What you should do
Write the data out again exactly, with no pictures.

Entries shown

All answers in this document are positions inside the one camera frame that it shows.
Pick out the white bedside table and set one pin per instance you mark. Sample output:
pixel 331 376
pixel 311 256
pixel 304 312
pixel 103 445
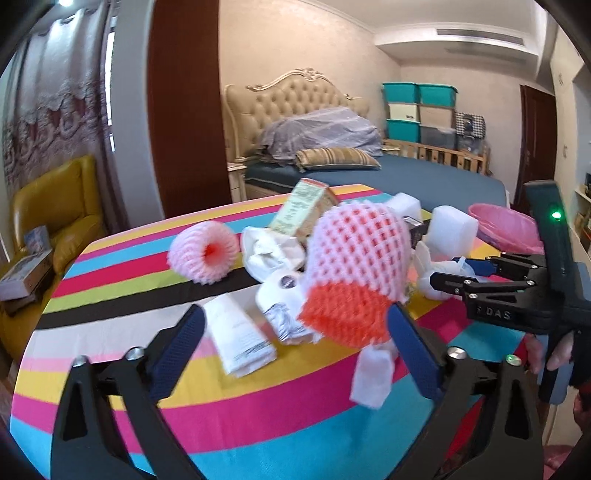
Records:
pixel 236 177

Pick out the beige storage box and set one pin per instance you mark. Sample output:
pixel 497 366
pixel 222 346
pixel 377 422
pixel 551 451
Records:
pixel 437 116

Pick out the small pink foam fruit net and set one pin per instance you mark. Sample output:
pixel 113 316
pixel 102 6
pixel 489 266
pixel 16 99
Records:
pixel 203 253

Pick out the small book on armchair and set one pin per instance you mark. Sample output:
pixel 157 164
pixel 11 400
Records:
pixel 37 240

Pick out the pink trash bin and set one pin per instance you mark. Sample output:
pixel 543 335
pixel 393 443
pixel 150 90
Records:
pixel 507 230

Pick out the dark wooden wardrobe panel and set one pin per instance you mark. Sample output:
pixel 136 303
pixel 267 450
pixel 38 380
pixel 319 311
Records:
pixel 184 107

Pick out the white paper packet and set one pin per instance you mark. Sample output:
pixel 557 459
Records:
pixel 240 344

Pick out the houndstooth bag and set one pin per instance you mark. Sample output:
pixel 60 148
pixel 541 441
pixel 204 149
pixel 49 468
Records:
pixel 470 125

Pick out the white tissue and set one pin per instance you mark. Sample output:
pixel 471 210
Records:
pixel 425 266

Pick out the flat box on armchair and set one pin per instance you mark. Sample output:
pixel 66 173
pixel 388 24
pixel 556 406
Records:
pixel 24 276

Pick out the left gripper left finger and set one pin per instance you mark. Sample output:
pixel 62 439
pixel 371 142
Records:
pixel 86 440

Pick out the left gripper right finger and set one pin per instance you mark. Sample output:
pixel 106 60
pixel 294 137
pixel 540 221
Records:
pixel 506 441

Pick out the white foam block right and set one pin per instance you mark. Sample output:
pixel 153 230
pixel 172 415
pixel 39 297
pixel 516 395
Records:
pixel 451 232

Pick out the yellow leather armchair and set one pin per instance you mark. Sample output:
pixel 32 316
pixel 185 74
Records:
pixel 67 201

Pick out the white foam scrap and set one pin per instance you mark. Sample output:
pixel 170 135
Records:
pixel 373 376

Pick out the person's right hand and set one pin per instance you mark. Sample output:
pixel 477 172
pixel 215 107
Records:
pixel 559 357

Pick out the white crumpled paper bag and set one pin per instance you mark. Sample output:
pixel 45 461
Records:
pixel 265 251

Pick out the white foam block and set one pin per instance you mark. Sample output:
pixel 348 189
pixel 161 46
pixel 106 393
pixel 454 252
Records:
pixel 405 205
pixel 451 232

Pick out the bed with blue sheet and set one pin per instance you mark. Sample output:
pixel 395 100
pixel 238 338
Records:
pixel 433 184

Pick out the lace patterned curtain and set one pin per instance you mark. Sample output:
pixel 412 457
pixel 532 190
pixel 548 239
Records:
pixel 55 107

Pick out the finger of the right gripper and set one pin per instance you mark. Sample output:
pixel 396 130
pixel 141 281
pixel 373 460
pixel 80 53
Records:
pixel 504 265
pixel 473 288

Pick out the grey striped pillow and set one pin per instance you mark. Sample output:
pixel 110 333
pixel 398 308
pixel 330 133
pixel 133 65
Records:
pixel 335 127

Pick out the teal storage bin lower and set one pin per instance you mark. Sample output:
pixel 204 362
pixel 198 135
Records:
pixel 404 130

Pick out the brown striped cushion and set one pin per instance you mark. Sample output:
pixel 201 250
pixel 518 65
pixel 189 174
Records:
pixel 339 158

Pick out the grey storage bin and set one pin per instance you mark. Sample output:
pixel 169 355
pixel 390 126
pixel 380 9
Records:
pixel 439 137

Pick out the teal storage bin right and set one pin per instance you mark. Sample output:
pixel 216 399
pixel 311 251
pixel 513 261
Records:
pixel 438 95

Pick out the teal storage bin left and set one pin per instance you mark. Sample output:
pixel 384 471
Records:
pixel 401 92

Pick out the teal storage bin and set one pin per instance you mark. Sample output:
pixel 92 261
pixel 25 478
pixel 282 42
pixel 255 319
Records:
pixel 404 130
pixel 438 95
pixel 401 92

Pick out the white storage box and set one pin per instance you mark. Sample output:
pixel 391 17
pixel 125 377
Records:
pixel 404 111

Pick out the black product box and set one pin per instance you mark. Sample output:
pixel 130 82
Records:
pixel 417 229

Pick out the beige tufted headboard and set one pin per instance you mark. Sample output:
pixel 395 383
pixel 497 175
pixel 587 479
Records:
pixel 248 110

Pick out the wooden crib rail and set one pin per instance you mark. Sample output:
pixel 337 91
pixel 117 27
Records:
pixel 462 160

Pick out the beige orange cardboard box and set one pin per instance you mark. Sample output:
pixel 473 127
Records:
pixel 305 205

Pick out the large pink foam fruit net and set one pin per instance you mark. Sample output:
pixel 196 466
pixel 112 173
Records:
pixel 358 258

Written solution
All answers in this document are positions inside the one camera frame that it shows.
Pick out the white bedside table and set one pin per instance you mark. Sample output:
pixel 331 376
pixel 311 256
pixel 304 312
pixel 103 445
Records:
pixel 236 177

Pick out the beige storage box and set one pin per instance you mark. Sample output:
pixel 497 366
pixel 222 346
pixel 377 422
pixel 551 451
Records:
pixel 437 116

Pick out the small pink foam fruit net and set one pin per instance you mark. Sample output:
pixel 113 316
pixel 102 6
pixel 489 266
pixel 16 99
Records:
pixel 203 253

Pick out the small book on armchair and set one pin per instance you mark. Sample output:
pixel 157 164
pixel 11 400
Records:
pixel 37 240

Pick out the pink trash bin and set one pin per instance you mark. Sample output:
pixel 543 335
pixel 393 443
pixel 150 90
Records:
pixel 507 230

Pick out the dark wooden wardrobe panel and set one pin per instance you mark. Sample output:
pixel 136 303
pixel 267 450
pixel 38 380
pixel 319 311
Records:
pixel 184 107

Pick out the white paper packet and set one pin per instance you mark. Sample output:
pixel 557 459
Records:
pixel 240 344

Pick out the houndstooth bag and set one pin per instance you mark. Sample output:
pixel 60 148
pixel 541 441
pixel 204 149
pixel 49 468
Records:
pixel 470 125

Pick out the white tissue and set one pin per instance you mark. Sample output:
pixel 471 210
Records:
pixel 425 266

Pick out the flat box on armchair and set one pin per instance you mark. Sample output:
pixel 66 173
pixel 388 24
pixel 556 406
Records:
pixel 24 276

Pick out the left gripper left finger and set one pin per instance you mark. Sample output:
pixel 62 439
pixel 371 142
Records:
pixel 86 440

Pick out the left gripper right finger and set one pin per instance you mark. Sample output:
pixel 106 60
pixel 294 137
pixel 540 221
Records:
pixel 506 441

Pick out the white foam block right and set one pin per instance you mark. Sample output:
pixel 153 230
pixel 172 415
pixel 39 297
pixel 516 395
Records:
pixel 451 232

Pick out the yellow leather armchair and set one pin per instance you mark. Sample output:
pixel 32 316
pixel 185 74
Records:
pixel 67 201

Pick out the white foam scrap and set one pin per instance you mark. Sample output:
pixel 170 135
Records:
pixel 373 376

Pick out the person's right hand and set one pin per instance you mark. Sample output:
pixel 477 172
pixel 215 107
Records:
pixel 559 357

Pick out the white crumpled paper bag and set one pin per instance you mark. Sample output:
pixel 45 461
Records:
pixel 265 251

Pick out the white foam block and set one pin per instance you mark. Sample output:
pixel 348 189
pixel 161 46
pixel 106 393
pixel 454 252
Records:
pixel 405 205
pixel 451 232

Pick out the bed with blue sheet and set one pin per instance you mark. Sample output:
pixel 395 100
pixel 238 338
Records:
pixel 433 184

Pick out the lace patterned curtain and set one pin per instance you mark. Sample output:
pixel 412 457
pixel 532 190
pixel 548 239
Records:
pixel 55 107

Pick out the finger of the right gripper and set one pin per instance you mark. Sample output:
pixel 396 130
pixel 141 281
pixel 373 460
pixel 80 53
Records:
pixel 504 265
pixel 473 288

Pick out the grey striped pillow and set one pin per instance you mark. Sample output:
pixel 110 333
pixel 398 308
pixel 330 133
pixel 133 65
Records:
pixel 335 127

Pick out the teal storage bin lower and set one pin per instance you mark. Sample output:
pixel 204 362
pixel 198 135
Records:
pixel 404 130

Pick out the brown striped cushion and set one pin per instance you mark. Sample output:
pixel 201 250
pixel 518 65
pixel 189 174
Records:
pixel 339 158

Pick out the grey storage bin and set one pin per instance you mark. Sample output:
pixel 169 355
pixel 390 126
pixel 380 9
Records:
pixel 439 137

Pick out the teal storage bin right and set one pin per instance you mark. Sample output:
pixel 216 399
pixel 311 251
pixel 513 261
Records:
pixel 438 95

Pick out the teal storage bin left and set one pin per instance you mark. Sample output:
pixel 384 471
Records:
pixel 401 92

Pick out the teal storage bin and set one pin per instance you mark. Sample output:
pixel 92 261
pixel 25 478
pixel 282 42
pixel 255 319
Records:
pixel 404 130
pixel 438 95
pixel 401 92

Pick out the white storage box and set one pin per instance you mark. Sample output:
pixel 391 17
pixel 125 377
Records:
pixel 404 111

Pick out the black product box and set one pin per instance you mark. Sample output:
pixel 130 82
Records:
pixel 417 229

Pick out the beige tufted headboard and set one pin per instance you mark. Sample output:
pixel 395 383
pixel 497 175
pixel 587 479
Records:
pixel 248 110

Pick out the wooden crib rail and set one pin per instance you mark. Sample output:
pixel 337 91
pixel 117 27
Records:
pixel 462 160

Pick out the beige orange cardboard box and set one pin per instance you mark. Sample output:
pixel 473 127
Records:
pixel 305 205

Pick out the large pink foam fruit net and set one pin per instance you mark. Sample output:
pixel 196 466
pixel 112 173
Records:
pixel 358 258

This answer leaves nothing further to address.